DIRECTIONS
Look through the listing below, and wherever a line has the string "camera", copy it.
################
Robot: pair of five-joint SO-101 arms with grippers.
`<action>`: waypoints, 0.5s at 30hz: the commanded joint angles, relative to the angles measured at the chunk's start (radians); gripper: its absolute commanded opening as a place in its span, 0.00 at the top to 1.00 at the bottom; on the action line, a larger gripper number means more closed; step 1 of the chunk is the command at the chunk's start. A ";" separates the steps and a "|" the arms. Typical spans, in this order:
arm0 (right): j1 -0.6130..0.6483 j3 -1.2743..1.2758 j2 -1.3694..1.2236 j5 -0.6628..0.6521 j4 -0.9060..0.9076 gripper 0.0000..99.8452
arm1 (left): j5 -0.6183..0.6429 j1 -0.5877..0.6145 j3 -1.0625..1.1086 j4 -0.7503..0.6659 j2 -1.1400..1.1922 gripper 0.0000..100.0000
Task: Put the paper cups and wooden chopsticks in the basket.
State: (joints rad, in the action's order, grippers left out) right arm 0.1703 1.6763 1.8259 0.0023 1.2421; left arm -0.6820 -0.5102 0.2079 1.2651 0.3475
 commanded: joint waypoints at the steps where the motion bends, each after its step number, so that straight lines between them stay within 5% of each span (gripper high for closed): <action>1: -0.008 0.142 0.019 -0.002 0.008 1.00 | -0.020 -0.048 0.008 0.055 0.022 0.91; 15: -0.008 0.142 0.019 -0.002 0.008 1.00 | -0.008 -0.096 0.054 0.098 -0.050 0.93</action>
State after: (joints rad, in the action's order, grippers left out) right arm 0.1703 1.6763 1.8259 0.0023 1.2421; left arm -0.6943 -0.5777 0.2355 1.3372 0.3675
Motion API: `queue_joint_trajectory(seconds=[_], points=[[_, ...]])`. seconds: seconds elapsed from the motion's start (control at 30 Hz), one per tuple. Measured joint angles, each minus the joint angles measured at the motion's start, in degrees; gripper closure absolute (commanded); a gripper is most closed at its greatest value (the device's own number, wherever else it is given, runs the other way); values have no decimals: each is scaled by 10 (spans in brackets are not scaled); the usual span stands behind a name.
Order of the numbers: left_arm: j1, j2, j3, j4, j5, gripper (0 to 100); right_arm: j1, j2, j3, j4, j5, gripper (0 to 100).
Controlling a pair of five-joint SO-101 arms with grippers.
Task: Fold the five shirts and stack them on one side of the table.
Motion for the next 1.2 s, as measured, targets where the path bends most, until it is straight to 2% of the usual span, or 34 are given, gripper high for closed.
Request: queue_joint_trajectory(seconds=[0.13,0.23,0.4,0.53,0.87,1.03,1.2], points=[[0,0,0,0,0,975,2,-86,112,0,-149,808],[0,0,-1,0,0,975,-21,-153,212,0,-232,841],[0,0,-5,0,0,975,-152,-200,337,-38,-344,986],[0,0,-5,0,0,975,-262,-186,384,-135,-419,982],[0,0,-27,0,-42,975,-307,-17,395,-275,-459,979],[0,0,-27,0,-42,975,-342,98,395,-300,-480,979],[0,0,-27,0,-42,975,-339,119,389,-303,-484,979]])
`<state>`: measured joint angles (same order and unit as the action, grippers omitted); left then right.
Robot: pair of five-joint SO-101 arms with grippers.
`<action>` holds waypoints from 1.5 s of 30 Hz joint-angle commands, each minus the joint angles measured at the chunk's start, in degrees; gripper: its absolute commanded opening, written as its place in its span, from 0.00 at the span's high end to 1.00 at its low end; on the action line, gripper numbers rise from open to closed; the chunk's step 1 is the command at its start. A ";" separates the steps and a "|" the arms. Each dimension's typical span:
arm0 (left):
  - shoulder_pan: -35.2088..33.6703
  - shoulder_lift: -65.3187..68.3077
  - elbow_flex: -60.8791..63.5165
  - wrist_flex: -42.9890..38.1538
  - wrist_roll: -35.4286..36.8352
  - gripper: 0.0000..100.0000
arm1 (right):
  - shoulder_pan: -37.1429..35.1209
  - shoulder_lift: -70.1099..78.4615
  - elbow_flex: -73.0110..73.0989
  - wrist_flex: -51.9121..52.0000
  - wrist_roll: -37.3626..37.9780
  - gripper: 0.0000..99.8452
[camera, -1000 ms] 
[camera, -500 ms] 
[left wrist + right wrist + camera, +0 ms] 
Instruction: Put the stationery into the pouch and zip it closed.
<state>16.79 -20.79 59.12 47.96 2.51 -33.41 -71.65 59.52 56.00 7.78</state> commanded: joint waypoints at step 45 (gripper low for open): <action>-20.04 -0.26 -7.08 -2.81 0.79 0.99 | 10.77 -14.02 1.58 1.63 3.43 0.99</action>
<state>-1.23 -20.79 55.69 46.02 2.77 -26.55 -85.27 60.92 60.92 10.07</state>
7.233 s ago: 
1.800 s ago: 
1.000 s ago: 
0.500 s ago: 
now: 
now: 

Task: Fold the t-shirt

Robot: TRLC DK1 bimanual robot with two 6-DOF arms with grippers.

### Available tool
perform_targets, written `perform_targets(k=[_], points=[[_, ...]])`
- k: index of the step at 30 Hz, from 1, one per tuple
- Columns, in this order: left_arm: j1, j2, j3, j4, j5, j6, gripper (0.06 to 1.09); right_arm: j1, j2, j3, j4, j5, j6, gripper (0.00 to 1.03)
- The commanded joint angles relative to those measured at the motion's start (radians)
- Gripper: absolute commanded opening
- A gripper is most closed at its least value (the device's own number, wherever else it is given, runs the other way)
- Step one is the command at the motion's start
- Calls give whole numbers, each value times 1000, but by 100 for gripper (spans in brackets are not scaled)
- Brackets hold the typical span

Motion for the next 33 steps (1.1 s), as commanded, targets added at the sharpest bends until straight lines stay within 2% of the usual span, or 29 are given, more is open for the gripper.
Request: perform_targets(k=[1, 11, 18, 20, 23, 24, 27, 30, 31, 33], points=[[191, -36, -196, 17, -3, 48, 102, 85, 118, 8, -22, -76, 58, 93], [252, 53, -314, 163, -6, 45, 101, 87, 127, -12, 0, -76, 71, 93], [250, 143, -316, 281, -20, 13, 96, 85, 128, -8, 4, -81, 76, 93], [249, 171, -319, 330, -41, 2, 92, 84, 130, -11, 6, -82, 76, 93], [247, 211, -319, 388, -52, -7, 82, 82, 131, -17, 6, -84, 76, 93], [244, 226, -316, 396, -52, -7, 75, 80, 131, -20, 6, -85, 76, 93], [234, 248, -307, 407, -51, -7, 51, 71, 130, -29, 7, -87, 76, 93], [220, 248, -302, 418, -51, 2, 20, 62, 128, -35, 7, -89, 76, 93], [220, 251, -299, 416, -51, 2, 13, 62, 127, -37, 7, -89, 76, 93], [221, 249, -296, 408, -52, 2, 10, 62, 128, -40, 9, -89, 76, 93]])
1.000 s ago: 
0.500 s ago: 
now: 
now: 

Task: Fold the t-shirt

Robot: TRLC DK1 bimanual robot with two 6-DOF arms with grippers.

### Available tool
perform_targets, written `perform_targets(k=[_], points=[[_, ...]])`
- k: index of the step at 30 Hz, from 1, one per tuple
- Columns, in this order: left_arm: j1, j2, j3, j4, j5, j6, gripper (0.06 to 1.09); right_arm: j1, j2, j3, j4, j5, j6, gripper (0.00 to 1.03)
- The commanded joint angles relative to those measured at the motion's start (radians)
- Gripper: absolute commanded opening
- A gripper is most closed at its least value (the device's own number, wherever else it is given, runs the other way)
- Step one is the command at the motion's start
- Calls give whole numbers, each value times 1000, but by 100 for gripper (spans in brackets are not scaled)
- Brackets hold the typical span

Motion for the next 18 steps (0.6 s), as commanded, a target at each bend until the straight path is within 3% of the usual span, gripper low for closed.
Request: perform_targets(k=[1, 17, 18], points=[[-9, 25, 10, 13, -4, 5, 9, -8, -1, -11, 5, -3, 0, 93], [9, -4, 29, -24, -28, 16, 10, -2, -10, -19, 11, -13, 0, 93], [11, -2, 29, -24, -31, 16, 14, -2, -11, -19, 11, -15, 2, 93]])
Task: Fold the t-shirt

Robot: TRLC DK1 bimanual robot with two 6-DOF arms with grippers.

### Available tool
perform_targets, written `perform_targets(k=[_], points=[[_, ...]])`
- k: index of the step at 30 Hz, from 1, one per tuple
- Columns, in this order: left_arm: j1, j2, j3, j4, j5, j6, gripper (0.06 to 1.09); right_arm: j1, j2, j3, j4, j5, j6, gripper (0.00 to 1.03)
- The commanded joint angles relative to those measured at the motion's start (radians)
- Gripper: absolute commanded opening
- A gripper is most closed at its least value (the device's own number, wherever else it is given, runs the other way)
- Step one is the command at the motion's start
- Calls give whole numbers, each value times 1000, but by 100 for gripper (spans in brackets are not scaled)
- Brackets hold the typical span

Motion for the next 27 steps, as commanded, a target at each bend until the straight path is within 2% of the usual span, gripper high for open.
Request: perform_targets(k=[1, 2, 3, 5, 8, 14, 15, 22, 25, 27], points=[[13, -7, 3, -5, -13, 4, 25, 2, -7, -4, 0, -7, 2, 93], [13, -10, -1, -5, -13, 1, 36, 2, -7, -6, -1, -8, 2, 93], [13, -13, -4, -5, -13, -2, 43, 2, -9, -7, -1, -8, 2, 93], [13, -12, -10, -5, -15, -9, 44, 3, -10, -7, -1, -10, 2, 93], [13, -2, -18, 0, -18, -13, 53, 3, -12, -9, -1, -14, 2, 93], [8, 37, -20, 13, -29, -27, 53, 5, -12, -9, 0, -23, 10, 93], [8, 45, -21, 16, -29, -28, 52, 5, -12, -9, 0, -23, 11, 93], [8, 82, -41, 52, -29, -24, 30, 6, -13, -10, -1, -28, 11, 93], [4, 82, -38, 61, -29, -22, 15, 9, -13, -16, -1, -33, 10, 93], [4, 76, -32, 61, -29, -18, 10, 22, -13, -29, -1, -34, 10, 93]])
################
RESPONSE TO THE TASK
[camera, -1000 ms] 
[camera, -500 ms] 
[left wrist + right wrist + camera, +0 ms] 

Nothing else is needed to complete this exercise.